Amazingly, in 4-D space these forms connect to each other in a perfectly regular symmetry. Furthermore, the form is self-dual, meaning that if you draw lines between the centers of every facet in the 11-cell, you get another 11-cell. If you do that to a cube, you get an octahedron. So, in an important sense, the 11-cell is more elegantly symmetrical than a cube.

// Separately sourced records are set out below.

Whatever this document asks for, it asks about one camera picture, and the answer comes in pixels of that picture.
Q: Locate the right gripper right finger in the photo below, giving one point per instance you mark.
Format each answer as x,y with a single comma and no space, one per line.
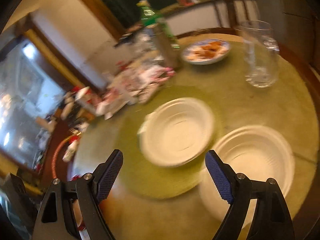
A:
271,218

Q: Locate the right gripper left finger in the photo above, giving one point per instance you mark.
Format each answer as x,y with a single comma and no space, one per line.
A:
56,219

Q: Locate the hula hoop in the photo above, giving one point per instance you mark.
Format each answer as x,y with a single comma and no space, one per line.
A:
68,141

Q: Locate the small white plastic bowl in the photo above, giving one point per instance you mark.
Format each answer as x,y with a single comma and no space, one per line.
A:
259,152

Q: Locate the white yogurt drink bottle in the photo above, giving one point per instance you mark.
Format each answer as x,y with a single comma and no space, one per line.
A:
71,150

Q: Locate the green round placemat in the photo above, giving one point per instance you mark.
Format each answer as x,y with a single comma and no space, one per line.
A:
141,176

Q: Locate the white ribbed plastic bowl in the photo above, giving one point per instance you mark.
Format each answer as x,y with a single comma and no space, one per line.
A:
176,132

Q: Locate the glass mug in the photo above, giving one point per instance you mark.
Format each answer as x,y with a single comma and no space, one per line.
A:
261,52

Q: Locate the blue plate with food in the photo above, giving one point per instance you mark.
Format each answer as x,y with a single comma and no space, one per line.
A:
206,52

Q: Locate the steel thermos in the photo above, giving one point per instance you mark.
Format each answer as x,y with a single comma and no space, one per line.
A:
163,44

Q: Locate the green soda bottle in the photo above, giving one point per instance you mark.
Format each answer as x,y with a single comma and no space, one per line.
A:
149,16

On these pages, I am thrilled to present to you the first published picture of the wondrous 11-cell. There are 11 colors in this image, one for each of the hemicosahedron cells. Now that we can see it, I would like to give the 11-cell a nickname. I suggest hendecatope, meaning 
“11-related place” in Greek.

Adding a final twist to the story, Dimitri Leemans of the Free University of Brussels and Egon Schulte of Northeastern University showed last year that there can be only two shapes like the 11-cell. The other is a 57-cell shape (discovered by none other than Coxeter), but 57 is not prime. So the 11-cell is truly the only one of its kind.

Of what use is all this? Maybe nature will have found some use for the symmetries of the hendecatope. In theoretical physics? Perhaps something in the life cycle of a living cell? Sooner or later, as Freeman Dyson suggested, the 11-cell might turn out to be important.

Beyond that, though, is the certainty that somewhere up there in the sky, some form of life that might be otherwise incomprehensible has had the same thought on the same magic occasion.

I dedicate this piece to Rich Newton, a former dean at UC Berkeley, who died last January. He brought me into my new position at the university, which enabled me to work with Carlo, making this whole chain of ideas possible.